After 2 months of treatment, perindopril 3.5 mg/amlodipine 2.5 mg was shown suitable for use as first-step treatment in uncomplicated hypertension. It has been also identified a rapid onset effect of this new first-line treatment on blood pressure compared with approved first-line monocomponent treatments. The objective is to analyse the efficacy and safety of perindopril 3.5 mg/amlodipine 2.5 mg once daily after 1 month of treatment.Design and method:
Sub-analysis of an international, randomised, double-blind, placebo-controlled study with parallel treatment arms at 4 weeks.

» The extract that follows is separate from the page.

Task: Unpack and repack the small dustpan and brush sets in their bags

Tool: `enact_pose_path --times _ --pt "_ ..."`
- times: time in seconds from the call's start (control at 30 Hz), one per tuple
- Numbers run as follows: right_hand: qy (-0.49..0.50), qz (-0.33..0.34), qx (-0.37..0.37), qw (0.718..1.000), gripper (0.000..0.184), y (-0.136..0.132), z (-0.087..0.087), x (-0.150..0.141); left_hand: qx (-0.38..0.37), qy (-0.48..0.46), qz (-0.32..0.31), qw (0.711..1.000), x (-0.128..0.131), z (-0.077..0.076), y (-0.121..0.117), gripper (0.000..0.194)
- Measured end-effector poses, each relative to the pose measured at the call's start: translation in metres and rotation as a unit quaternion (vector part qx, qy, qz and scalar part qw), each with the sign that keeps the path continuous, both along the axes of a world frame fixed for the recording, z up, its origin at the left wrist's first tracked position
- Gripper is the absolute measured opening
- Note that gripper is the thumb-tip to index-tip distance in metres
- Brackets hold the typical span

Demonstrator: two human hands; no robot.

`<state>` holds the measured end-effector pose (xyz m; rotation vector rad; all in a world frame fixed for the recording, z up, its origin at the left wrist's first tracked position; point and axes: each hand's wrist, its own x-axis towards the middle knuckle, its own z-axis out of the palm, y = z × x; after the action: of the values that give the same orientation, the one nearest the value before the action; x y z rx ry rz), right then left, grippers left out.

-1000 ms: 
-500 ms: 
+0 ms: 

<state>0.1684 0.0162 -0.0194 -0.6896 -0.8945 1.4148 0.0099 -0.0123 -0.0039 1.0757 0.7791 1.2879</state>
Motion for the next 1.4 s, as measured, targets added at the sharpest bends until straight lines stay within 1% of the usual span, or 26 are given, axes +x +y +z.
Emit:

It has been focused on first-line treatment approved for hypertension: perindopril 3.5 mg/amlodipine 2.5 mg, perindopril 5 mg, amlodipine 5 mg, and placebo.Results:
1006 patients (mean age 52 years) with mild-to-moderate uncomplicated hypertension were computed. Systolic and diastolic blood pressure decreases at 4 weeks were (mmHg) −20.3/−11.9, −17.0/−10.2, −19.4/−11.6 and −13.5/−8.7 for Per/Aml (perindopril 3.5 mg/amlodipine 2.5 mg), Per (perindopril 5 mg), Aml (amlodipine 5 mg) and placebo, respectively. Per/Aml was statistically superior in BP lowering at 1 month than Per (p = 0.009 and 0.018 for SBP/DBP, respectively) and placebo (p < 0.001 for both). 35%, 31%, 31% and 23% of patients were normalized (below 140/90 mmHg) on Per/Aml, Per, Aml and placebo, respectively. The tolerability was similar between groups.Conclusions:
Perindopril 3.5 mg/amlodipine 2.5 mg improved efficacy with the same safety as currently approved first-line monotherapy treatments in hypertension. This improvement occurred in mild-to-moderate hypertensive patients from the first treatment month.